THE PROBLEM>
Stop at the line containing "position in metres": write out every line from the beginning of the entries up to and including it, minus the pictures.

RECORDS SUPPLIED below:

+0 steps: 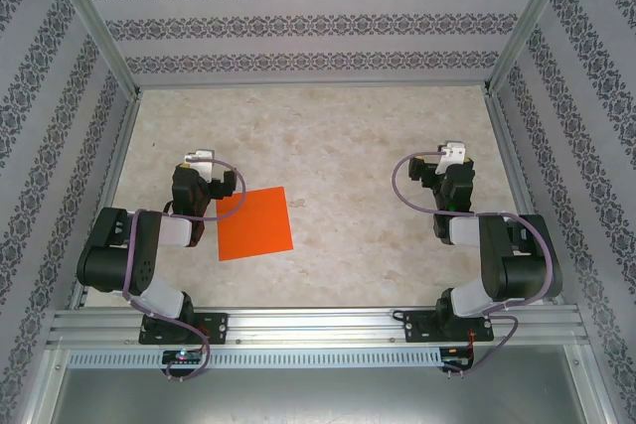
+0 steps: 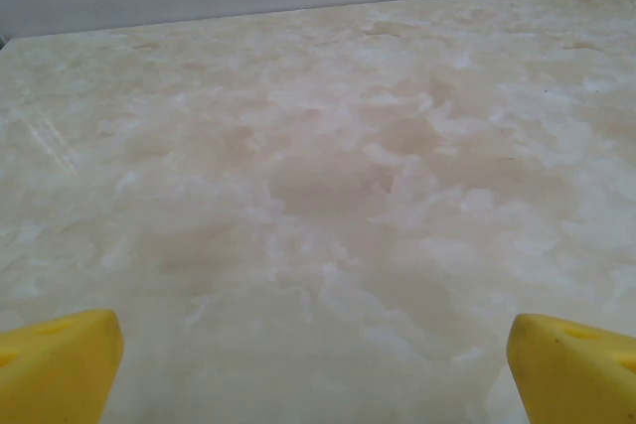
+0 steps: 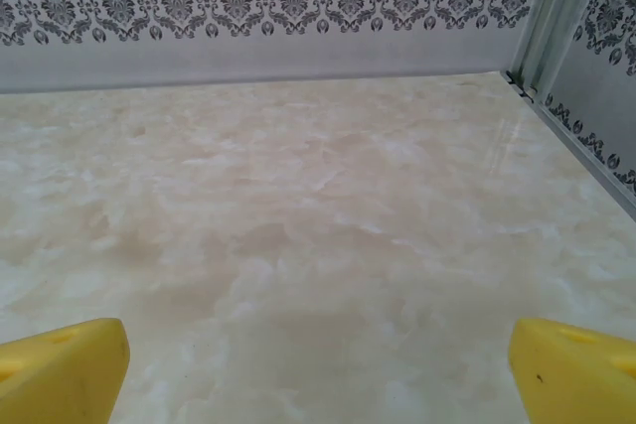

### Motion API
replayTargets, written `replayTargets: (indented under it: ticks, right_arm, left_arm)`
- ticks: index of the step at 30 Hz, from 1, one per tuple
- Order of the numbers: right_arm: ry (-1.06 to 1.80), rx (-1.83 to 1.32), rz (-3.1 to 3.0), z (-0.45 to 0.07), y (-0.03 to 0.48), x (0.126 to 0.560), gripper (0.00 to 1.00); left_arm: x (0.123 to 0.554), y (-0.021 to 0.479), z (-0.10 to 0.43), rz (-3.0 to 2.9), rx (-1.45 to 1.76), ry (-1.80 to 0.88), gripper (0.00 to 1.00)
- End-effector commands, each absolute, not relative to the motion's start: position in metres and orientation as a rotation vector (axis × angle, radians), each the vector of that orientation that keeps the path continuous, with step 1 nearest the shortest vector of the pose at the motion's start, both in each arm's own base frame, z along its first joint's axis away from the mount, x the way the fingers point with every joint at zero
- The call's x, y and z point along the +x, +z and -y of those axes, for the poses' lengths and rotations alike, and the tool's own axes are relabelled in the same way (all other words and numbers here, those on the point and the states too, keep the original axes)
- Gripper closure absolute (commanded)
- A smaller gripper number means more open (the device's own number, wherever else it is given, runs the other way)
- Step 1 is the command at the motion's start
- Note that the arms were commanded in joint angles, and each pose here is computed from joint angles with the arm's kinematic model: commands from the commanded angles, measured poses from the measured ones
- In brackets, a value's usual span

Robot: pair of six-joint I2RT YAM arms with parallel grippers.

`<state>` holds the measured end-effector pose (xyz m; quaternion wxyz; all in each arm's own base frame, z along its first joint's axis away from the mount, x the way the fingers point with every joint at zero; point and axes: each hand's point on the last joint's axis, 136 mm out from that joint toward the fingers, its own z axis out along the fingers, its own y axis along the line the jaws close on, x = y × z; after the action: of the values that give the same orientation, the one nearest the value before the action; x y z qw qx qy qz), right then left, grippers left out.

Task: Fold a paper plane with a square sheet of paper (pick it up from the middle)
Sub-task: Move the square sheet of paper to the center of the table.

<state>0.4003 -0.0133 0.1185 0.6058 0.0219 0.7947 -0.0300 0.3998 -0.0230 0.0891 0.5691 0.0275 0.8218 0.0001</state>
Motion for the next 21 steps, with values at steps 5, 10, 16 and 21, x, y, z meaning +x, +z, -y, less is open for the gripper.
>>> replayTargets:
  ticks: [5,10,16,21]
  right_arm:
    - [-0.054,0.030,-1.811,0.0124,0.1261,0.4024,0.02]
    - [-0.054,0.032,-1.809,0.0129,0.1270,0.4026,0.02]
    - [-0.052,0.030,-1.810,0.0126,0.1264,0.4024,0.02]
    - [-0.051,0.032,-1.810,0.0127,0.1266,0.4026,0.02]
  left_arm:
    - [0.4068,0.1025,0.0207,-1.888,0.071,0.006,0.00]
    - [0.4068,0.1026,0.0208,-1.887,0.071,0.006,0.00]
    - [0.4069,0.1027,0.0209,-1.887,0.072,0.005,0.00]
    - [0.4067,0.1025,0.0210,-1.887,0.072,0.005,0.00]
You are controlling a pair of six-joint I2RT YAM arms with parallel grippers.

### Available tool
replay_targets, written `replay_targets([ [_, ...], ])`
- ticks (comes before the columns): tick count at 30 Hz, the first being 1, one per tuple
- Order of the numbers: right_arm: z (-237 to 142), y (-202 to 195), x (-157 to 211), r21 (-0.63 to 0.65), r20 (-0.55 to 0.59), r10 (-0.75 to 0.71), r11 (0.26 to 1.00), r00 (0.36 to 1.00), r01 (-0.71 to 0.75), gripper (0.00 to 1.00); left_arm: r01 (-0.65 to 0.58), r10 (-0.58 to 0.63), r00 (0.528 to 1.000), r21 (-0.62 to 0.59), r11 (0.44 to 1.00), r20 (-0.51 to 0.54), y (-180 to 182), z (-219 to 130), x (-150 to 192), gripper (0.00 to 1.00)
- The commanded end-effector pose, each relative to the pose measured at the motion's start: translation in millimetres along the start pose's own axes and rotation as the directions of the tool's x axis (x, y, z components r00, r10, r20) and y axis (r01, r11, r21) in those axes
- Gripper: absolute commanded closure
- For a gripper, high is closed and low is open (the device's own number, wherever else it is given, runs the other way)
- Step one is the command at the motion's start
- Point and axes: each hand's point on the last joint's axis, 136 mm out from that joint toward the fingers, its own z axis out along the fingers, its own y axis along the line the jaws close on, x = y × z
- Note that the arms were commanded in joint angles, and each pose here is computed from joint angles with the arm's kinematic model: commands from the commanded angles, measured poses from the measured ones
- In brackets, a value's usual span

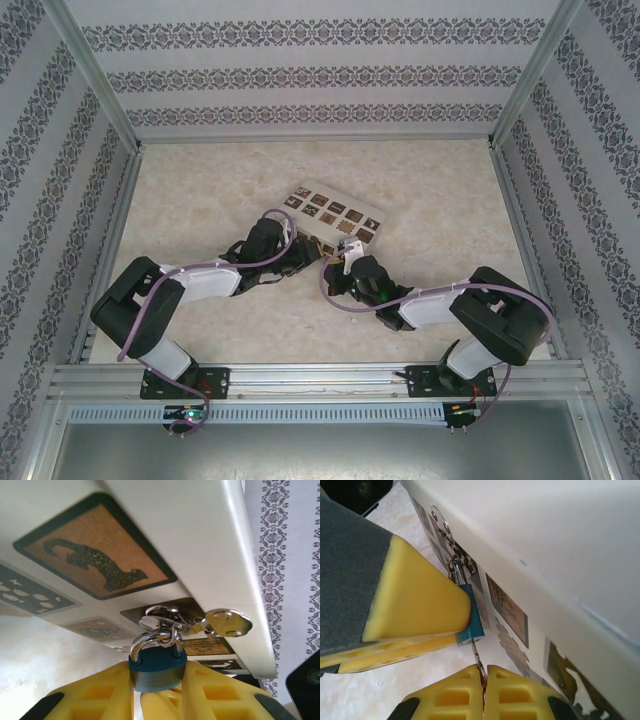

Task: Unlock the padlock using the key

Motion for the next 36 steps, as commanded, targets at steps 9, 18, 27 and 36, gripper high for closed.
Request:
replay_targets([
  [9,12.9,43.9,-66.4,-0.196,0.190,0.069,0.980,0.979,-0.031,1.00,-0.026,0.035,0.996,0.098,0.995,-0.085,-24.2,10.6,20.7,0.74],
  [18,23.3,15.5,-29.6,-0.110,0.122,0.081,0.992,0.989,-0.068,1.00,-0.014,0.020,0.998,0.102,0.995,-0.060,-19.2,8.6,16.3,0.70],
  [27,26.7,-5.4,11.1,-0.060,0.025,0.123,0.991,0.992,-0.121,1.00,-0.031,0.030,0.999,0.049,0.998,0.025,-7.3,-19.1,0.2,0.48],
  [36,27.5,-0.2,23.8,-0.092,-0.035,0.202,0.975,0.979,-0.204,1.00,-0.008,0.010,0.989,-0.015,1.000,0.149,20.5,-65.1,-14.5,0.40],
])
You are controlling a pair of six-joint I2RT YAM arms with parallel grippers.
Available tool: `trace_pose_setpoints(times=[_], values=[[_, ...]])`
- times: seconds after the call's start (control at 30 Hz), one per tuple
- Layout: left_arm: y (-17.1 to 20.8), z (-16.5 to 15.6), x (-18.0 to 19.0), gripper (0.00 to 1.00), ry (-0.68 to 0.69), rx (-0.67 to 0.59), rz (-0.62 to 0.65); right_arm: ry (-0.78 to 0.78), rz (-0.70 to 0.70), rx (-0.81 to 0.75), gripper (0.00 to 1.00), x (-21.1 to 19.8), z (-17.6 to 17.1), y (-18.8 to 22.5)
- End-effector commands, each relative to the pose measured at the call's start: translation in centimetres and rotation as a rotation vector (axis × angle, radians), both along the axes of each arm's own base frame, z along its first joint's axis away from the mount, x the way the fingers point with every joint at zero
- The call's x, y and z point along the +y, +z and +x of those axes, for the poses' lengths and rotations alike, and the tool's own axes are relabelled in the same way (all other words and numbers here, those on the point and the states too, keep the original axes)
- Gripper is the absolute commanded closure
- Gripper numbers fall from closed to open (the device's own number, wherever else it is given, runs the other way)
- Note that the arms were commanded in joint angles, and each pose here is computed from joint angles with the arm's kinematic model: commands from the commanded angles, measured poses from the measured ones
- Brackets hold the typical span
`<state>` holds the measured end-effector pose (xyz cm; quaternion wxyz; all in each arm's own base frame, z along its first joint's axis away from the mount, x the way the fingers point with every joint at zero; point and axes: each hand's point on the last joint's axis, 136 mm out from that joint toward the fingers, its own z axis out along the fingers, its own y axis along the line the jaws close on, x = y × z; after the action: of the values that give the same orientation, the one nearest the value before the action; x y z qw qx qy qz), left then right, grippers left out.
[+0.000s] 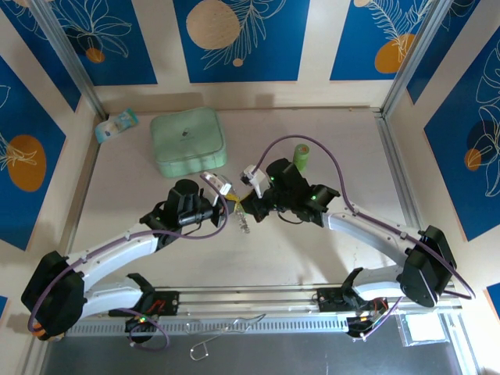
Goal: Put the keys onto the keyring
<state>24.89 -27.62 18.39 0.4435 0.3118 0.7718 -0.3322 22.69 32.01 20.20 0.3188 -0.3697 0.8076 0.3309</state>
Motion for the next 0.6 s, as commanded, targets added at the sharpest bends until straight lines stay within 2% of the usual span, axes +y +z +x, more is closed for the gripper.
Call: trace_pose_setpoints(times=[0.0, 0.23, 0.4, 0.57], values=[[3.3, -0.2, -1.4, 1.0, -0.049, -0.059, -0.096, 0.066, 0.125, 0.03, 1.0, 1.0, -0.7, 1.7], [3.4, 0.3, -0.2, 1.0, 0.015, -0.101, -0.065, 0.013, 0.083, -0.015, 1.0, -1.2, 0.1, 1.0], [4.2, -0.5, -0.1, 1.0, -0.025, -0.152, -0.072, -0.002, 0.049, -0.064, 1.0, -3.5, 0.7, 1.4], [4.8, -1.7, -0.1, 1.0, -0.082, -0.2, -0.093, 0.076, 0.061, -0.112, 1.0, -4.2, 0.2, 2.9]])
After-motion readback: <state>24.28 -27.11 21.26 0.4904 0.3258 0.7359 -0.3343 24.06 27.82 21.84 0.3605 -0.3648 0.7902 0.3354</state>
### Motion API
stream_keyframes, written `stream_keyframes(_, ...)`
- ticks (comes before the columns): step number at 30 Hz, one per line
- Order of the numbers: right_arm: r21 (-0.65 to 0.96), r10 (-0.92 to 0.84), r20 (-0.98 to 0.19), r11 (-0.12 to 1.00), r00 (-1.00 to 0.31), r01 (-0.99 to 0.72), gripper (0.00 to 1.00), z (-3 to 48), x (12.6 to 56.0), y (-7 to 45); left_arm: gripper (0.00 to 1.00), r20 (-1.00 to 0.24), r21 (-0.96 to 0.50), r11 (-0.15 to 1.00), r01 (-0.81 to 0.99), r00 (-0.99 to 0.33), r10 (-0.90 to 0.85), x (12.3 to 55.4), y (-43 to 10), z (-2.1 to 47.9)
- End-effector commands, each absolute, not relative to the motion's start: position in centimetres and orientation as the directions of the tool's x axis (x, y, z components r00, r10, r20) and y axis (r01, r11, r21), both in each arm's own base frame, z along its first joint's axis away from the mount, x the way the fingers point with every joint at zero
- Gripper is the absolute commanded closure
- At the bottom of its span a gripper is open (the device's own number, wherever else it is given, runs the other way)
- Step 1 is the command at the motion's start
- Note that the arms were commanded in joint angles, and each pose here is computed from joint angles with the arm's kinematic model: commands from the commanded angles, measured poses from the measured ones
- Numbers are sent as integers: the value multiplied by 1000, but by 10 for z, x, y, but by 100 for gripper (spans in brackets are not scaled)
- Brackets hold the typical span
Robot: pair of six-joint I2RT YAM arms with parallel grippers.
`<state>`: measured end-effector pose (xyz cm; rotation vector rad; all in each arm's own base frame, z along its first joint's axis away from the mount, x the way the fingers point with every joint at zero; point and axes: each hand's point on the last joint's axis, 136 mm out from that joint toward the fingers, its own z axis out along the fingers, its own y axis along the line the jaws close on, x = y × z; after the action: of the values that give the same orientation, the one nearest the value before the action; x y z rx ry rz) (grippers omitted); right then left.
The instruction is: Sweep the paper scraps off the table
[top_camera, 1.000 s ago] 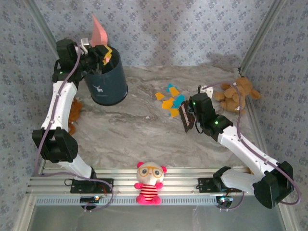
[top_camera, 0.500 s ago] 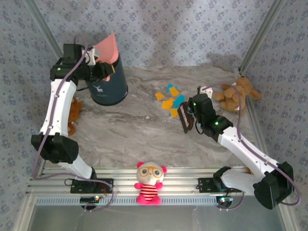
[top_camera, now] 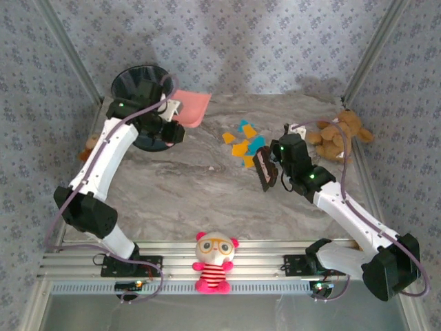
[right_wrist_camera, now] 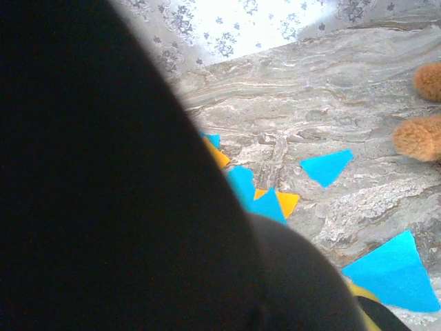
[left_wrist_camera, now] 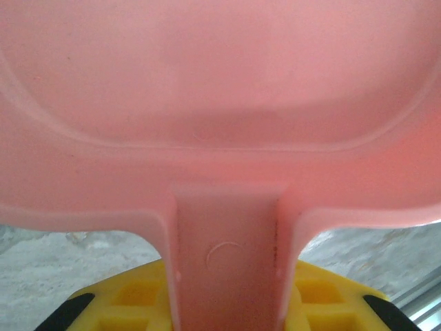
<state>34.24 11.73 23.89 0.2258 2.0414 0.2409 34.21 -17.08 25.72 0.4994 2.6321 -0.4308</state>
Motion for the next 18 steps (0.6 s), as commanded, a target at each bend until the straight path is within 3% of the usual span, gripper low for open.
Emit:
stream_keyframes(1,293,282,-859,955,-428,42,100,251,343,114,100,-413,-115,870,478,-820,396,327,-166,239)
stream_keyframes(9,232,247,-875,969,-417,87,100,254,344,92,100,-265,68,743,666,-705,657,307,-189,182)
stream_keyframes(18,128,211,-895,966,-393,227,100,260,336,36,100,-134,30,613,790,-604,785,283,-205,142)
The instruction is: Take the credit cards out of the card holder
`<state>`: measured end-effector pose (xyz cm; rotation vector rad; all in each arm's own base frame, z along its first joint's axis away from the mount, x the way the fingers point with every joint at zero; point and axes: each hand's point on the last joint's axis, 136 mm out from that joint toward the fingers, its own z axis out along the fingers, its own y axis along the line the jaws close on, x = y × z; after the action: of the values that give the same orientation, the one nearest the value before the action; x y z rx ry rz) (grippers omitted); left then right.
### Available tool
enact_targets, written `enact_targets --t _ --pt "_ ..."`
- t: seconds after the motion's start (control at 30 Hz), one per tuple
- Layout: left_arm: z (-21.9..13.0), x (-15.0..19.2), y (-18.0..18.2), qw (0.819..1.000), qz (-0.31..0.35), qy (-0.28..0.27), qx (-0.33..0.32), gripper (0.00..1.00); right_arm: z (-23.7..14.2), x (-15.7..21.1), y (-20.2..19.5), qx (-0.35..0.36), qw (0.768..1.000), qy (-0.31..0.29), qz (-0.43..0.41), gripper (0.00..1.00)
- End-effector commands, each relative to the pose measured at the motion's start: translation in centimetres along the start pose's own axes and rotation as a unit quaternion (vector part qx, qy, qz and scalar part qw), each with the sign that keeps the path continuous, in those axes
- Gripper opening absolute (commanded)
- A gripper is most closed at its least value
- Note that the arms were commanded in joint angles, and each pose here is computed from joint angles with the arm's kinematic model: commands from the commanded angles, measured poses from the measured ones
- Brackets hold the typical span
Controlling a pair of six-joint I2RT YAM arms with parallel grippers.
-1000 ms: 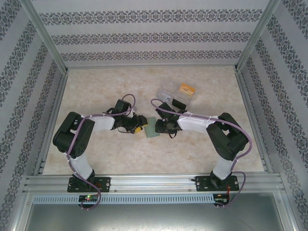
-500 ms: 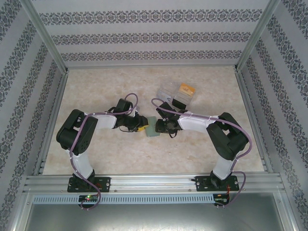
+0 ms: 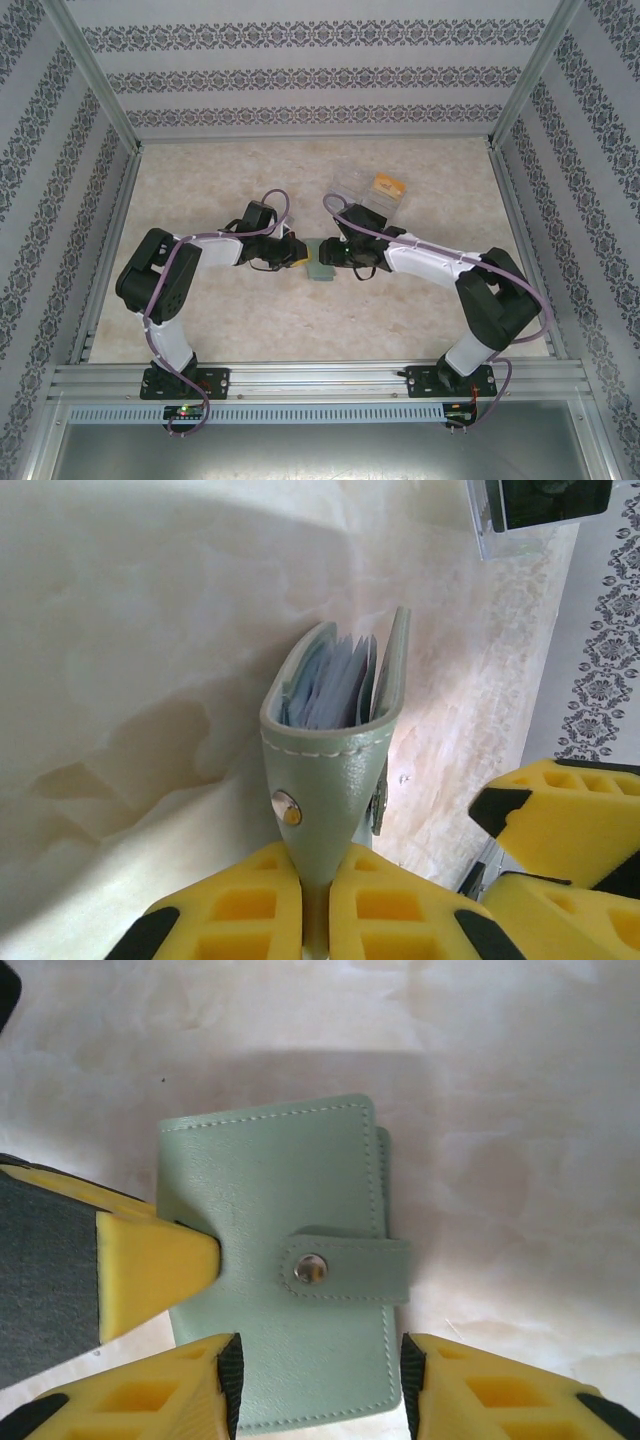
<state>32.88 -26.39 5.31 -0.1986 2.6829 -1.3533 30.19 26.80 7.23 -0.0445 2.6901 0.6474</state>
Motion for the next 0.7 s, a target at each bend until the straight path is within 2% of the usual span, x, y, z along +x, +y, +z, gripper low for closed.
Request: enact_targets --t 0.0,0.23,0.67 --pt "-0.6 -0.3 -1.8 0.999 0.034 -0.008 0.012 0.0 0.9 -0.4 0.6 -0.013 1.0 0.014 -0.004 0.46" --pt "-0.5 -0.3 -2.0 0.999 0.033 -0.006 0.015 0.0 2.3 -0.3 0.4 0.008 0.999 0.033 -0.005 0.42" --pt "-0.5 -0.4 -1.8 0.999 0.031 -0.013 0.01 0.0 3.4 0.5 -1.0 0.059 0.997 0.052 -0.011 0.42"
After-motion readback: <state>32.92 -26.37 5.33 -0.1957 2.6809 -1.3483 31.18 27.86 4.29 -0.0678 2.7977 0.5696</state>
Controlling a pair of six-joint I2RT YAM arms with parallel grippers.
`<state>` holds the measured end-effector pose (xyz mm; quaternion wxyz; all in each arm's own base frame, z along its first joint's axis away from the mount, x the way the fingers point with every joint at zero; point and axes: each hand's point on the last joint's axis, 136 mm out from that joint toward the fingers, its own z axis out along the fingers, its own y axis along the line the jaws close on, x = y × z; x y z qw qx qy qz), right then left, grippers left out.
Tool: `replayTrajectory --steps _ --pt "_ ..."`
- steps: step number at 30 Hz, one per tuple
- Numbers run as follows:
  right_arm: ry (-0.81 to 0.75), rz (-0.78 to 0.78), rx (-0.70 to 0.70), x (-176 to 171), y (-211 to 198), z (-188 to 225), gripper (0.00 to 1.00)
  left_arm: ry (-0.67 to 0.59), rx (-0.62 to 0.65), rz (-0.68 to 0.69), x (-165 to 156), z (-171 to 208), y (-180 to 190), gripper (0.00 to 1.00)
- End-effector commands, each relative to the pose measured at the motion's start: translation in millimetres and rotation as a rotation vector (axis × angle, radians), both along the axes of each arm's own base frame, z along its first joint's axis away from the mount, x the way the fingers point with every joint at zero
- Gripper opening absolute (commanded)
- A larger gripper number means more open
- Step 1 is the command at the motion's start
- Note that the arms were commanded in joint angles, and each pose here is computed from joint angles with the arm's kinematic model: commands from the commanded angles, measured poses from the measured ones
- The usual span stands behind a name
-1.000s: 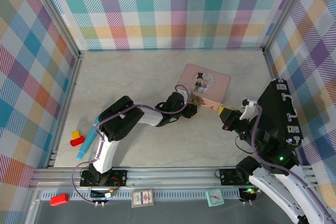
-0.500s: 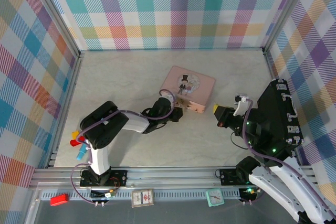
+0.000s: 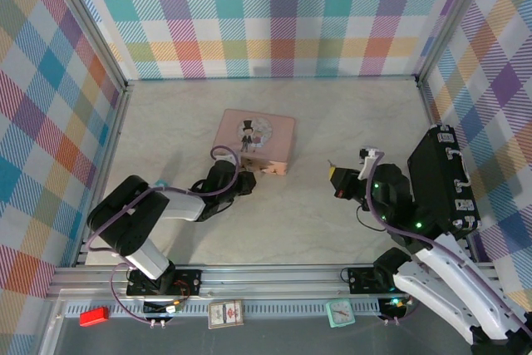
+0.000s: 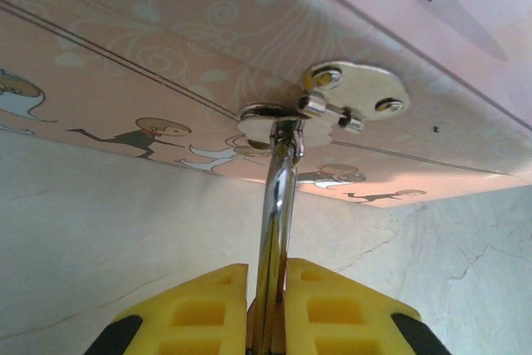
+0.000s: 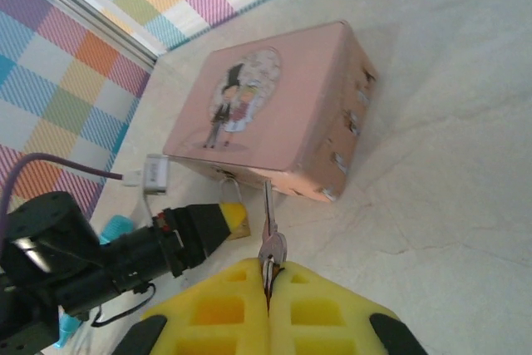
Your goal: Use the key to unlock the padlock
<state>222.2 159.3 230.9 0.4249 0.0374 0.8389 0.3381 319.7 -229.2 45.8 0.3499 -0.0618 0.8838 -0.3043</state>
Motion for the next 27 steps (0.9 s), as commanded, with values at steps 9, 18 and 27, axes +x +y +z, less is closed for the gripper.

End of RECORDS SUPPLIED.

WRITTEN REPLY>
+0 steps: 
+0 steps: 
+0 steps: 

### Motion API
replayTargets, written `replayTargets: (indented under it: ticks, right_arm, left_arm)`
- ticks: index of the step at 30 Hz, from 1, one per tuple
- Order of the numbers: right_arm: ry (-1.06 to 1.80), rx (-1.83 to 1.32), rz (-3.1 to 3.0), z (-0.45 to 0.07), y (-0.03 to 0.48), x (0.126 to 0.560), gripper (0.00 to 1.00); left_arm: x (0.123 to 0.554), y (-0.021 to 0.479), z (-0.10 to 0.43), rz (-3.0 to 2.9), rx (-1.45 to 1.76), ry (-1.80 to 0.88), gripper (0.00 to 1.00)
- End-effector commands, each absolute, not relative to the motion's start: position in metres and orientation as a rotation vector (axis × angle, radians), each the vector of that orientation that keeps the path continuous, with step 1 nearest the shortest vector of the pose at the motion's start, both in each arm's own base frame, z along its first joint's axis away from the mount, x the way the fingers point with every joint at zero

No additional output is needed.